● EXERCISE DETAILS
Return an exact copy of the data, starting at its first line and ending at the line that contains "Segment the scatter", minus any pictures.
....................
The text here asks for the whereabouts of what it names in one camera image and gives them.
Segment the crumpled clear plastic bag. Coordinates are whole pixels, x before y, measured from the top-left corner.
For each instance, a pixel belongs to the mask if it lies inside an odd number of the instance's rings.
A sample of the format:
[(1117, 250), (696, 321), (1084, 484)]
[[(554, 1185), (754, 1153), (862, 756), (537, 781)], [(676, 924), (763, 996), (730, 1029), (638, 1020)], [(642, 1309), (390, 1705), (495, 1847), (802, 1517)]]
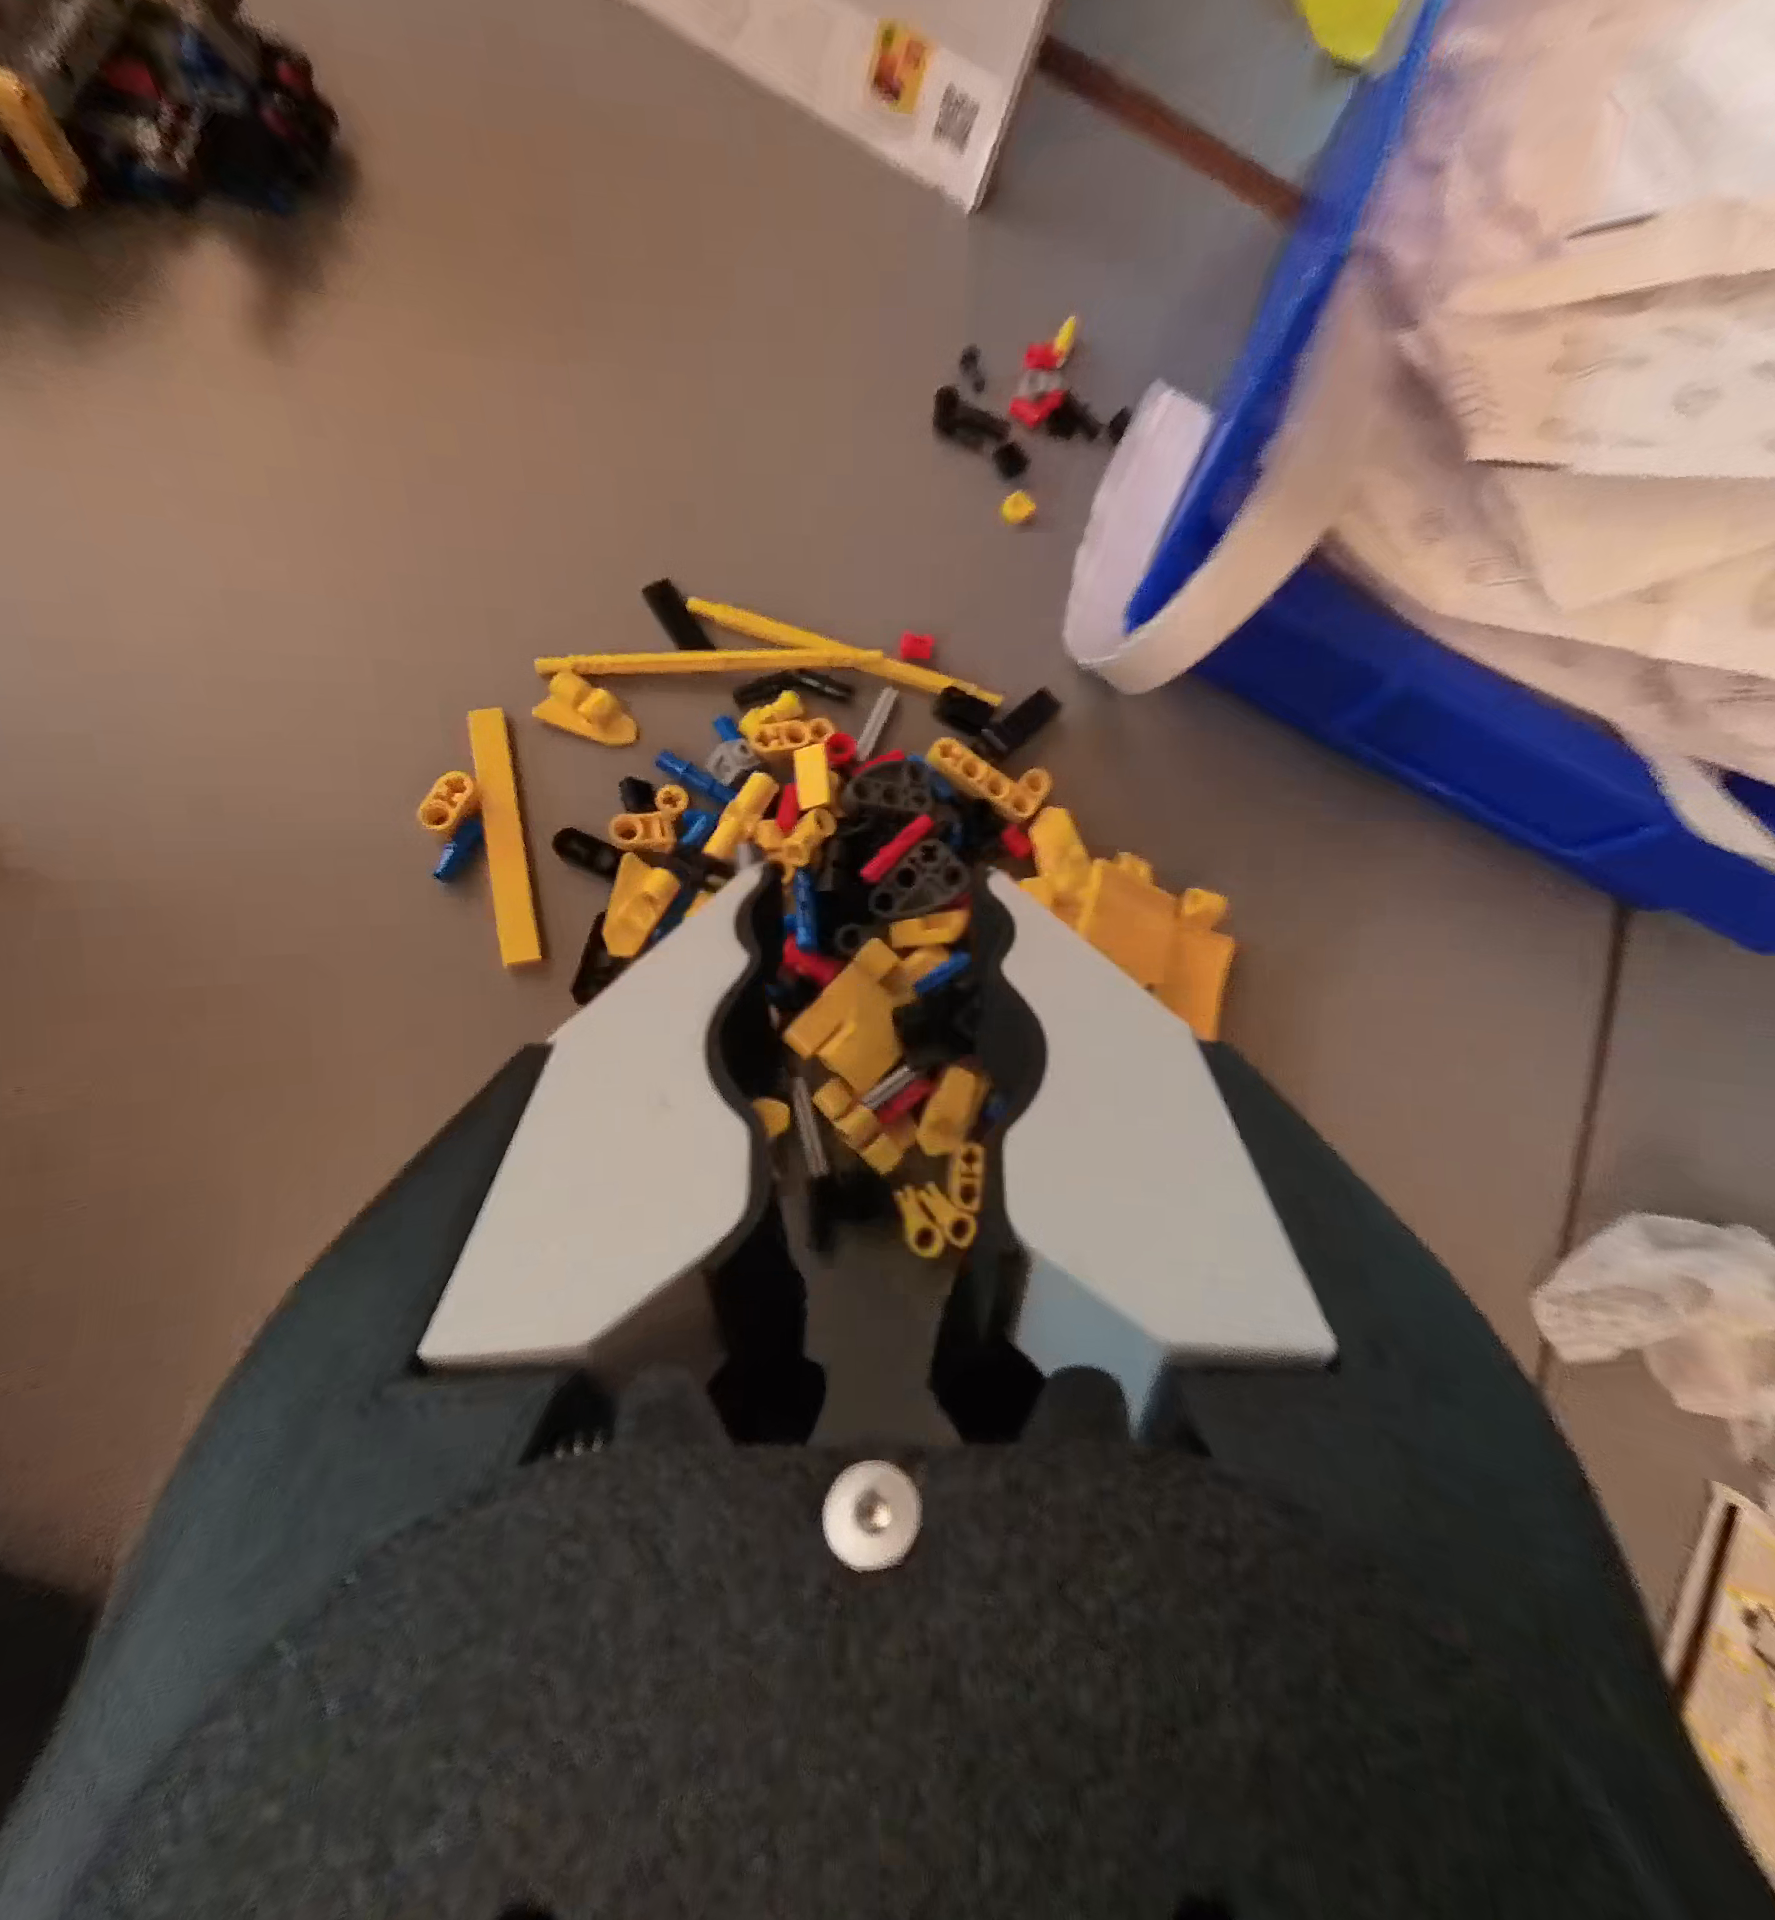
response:
[(1570, 1252), (1530, 1302), (1568, 1366), (1636, 1358), (1682, 1413), (1726, 1427), (1775, 1517), (1775, 1243), (1632, 1212)]

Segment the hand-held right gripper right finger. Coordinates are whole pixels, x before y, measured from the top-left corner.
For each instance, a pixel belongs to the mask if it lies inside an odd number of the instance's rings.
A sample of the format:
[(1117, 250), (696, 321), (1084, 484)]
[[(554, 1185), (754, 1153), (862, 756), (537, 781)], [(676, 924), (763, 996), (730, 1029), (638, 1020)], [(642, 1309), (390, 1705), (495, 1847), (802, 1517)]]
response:
[(1337, 1338), (1209, 1048), (1015, 879), (973, 895), (982, 1226), (931, 1354), (968, 1444), (1007, 1444), (1045, 1382), (1110, 1380), (1130, 1432), (1184, 1372), (1324, 1372)]

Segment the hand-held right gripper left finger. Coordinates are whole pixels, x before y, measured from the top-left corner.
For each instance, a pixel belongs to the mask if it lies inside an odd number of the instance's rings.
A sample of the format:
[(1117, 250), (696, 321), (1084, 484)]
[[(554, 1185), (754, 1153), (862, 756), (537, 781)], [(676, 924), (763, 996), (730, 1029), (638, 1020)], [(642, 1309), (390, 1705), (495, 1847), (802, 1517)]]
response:
[(743, 870), (547, 1045), (419, 1338), (431, 1375), (563, 1372), (610, 1404), (658, 1372), (730, 1438), (826, 1408), (754, 1098), (779, 1093), (778, 879)]

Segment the scatter of black red bricks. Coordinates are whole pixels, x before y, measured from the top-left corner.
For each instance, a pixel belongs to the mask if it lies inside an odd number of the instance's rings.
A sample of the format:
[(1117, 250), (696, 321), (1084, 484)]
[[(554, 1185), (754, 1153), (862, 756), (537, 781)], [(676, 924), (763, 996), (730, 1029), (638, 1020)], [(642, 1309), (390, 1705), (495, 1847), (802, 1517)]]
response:
[(961, 453), (1000, 483), (997, 516), (1011, 530), (1039, 518), (1032, 489), (1035, 443), (1077, 443), (1117, 453), (1137, 421), (1133, 406), (1097, 410), (1074, 382), (1087, 330), (1077, 314), (1042, 337), (1028, 340), (1013, 380), (997, 396), (984, 349), (969, 343), (956, 358), (956, 375), (928, 402), (928, 432), (943, 449)]

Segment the toy car instruction booklet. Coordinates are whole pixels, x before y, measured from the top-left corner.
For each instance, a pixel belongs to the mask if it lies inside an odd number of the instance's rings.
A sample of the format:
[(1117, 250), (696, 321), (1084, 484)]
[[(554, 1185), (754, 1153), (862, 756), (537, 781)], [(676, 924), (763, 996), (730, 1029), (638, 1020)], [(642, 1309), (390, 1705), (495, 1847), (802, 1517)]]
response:
[(985, 203), (1050, 3), (638, 3), (964, 212)]

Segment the blue plastic bin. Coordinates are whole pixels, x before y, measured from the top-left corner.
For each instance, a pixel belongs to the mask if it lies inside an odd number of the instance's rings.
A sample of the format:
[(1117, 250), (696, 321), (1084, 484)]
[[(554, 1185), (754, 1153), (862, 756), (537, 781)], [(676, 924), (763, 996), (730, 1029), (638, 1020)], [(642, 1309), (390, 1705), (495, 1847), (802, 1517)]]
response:
[(1263, 562), (1268, 595), (1239, 625), (1157, 633), (1260, 481), (1447, 13), (1419, 4), (1400, 57), (1340, 111), (1159, 541), (1088, 663), (1119, 692), (1203, 676), (1612, 900), (1775, 955), (1775, 873), (1688, 828), (1632, 747), (1416, 630), (1309, 546), (1295, 571)]

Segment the blue bin with paper bags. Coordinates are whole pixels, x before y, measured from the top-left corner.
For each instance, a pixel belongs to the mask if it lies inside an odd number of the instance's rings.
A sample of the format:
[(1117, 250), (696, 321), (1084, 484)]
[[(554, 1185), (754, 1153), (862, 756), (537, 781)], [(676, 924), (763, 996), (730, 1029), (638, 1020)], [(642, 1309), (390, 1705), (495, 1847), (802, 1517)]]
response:
[(1449, 4), (1288, 351), (1229, 560), (1127, 612), (1182, 455), (1148, 392), (1094, 503), (1066, 650), (1120, 692), (1229, 640), (1316, 553), (1652, 760), (1775, 785), (1775, 4)]

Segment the pile of toy bricks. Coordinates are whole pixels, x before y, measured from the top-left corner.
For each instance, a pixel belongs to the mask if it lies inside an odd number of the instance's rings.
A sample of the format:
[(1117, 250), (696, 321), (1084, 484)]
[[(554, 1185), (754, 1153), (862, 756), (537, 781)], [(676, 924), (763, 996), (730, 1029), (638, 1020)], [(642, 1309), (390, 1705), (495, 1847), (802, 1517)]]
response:
[(658, 753), (605, 828), (551, 850), (607, 888), (570, 995), (580, 1006), (727, 898), (778, 885), (778, 951), (758, 995), (792, 1070), (752, 1070), (771, 1139), (794, 1135), (808, 1232), (890, 1204), (915, 1254), (969, 1248), (997, 1093), (980, 1038), (973, 888), (997, 873), (1043, 905), (1199, 1042), (1222, 1032), (1236, 963), (1228, 901), (1164, 888), (1149, 862), (1094, 853), (1051, 773), (1019, 756), (1058, 719), (1047, 685), (1017, 702), (939, 664), (932, 637), (893, 653), (694, 598), (642, 602), (671, 653), (540, 661), (535, 719), (602, 749), (638, 744), (621, 680), (728, 677), (704, 762)]

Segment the black blue brick assembly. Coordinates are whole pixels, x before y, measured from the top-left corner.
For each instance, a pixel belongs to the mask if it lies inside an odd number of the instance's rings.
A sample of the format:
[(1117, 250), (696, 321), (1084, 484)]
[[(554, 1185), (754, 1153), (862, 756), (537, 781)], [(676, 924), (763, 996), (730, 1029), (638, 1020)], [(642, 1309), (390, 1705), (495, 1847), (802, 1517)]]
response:
[(133, 204), (291, 212), (340, 147), (310, 57), (235, 4), (135, 4), (66, 129), (96, 192)]

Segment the grey desk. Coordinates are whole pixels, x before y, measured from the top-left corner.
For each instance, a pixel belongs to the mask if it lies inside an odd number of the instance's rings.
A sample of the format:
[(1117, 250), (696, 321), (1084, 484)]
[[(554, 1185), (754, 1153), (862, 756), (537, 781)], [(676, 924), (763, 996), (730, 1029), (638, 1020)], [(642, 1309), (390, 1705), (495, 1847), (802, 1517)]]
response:
[[(1283, 792), (1201, 680), (1062, 647), (1101, 449), (1047, 530), (928, 432), (1062, 314), (1110, 412), (1232, 370), (1292, 212), (1023, 109), (959, 214), (630, 4), (256, 4), (354, 155), (295, 214), (0, 212), (0, 1559), (107, 1590), (0, 1829), (0, 1916), (1775, 1916), (1538, 1390), (1253, 1065), (1217, 1084), (1337, 1338), (1184, 1372), (1133, 1434), (1051, 1376), (931, 1397), (956, 1275), (837, 1249), (826, 1408), (730, 1438), (651, 1375), (431, 1375), (419, 1338), (581, 1012), (611, 773), (518, 723), (545, 960), (411, 815), (529, 653), (663, 640), (640, 586), (940, 656), (1090, 838), (1298, 915), (1362, 1115), (1499, 1166), (1419, 1038), (1582, 898), (1499, 916)], [(1553, 909), (1553, 937), (1530, 916)], [(782, 1198), (808, 1259), (803, 1198)]]

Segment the beige printed cardboard box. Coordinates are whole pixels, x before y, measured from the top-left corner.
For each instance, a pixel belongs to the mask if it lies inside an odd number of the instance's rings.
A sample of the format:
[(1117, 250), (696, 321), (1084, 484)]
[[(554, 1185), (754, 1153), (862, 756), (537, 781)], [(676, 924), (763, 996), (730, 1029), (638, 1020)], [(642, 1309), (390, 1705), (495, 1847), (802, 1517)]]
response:
[(1714, 1484), (1663, 1640), (1686, 1731), (1775, 1886), (1775, 1520)]
....................
● RESULT
The text here asks for the whereabouts of what it names in one camera image and gives them.
Segment the crumpled clear plastic bag. Coordinates are whole pixels, x before y, measured from the top-left corner.
For each instance, a pixel belongs to the mask if it lies inside an odd number of the instance's rings.
A sample of the format:
[(1117, 250), (696, 321), (1084, 484)]
[[(554, 1185), (754, 1153), (862, 756), (537, 781)], [(676, 924), (763, 996), (730, 1029), (638, 1020)], [(642, 1309), (390, 1705), (495, 1847), (802, 1517)]]
response:
[(1570, 1252), (1530, 1302), (1568, 1366), (1636, 1358), (1682, 1413), (1726, 1427), (1775, 1517), (1775, 1243), (1632, 1212)]

Segment the hand-held right gripper right finger. Coordinates are whole pixels, x before y, measured from the top-left corner.
For each instance, a pixel belongs to the mask if it lies inside an odd number of the instance's rings.
A sample of the format:
[(1117, 250), (696, 321), (1084, 484)]
[[(554, 1185), (754, 1153), (862, 756), (537, 781)], [(676, 924), (763, 996), (730, 1029), (638, 1020)], [(642, 1309), (390, 1705), (495, 1847), (802, 1517)]]
response:
[(1337, 1338), (1209, 1048), (1015, 879), (973, 895), (982, 1226), (931, 1354), (968, 1444), (1007, 1444), (1045, 1382), (1110, 1380), (1130, 1432), (1184, 1372), (1324, 1372)]

Segment the hand-held right gripper left finger. Coordinates are whole pixels, x before y, measured from the top-left corner.
For each instance, a pixel belongs to the mask if it lies inside an odd number of the instance's rings.
A sample of the format:
[(1117, 250), (696, 321), (1084, 484)]
[[(554, 1185), (754, 1153), (862, 756), (537, 781)], [(676, 924), (763, 996), (730, 1029), (638, 1020)], [(642, 1309), (390, 1705), (495, 1847), (802, 1517)]]
response:
[(743, 870), (547, 1045), (419, 1338), (431, 1375), (563, 1372), (610, 1404), (658, 1372), (730, 1438), (826, 1408), (754, 1098), (779, 1093), (778, 879)]

Segment the scatter of black red bricks. Coordinates are whole pixels, x before y, measured from the top-left corner.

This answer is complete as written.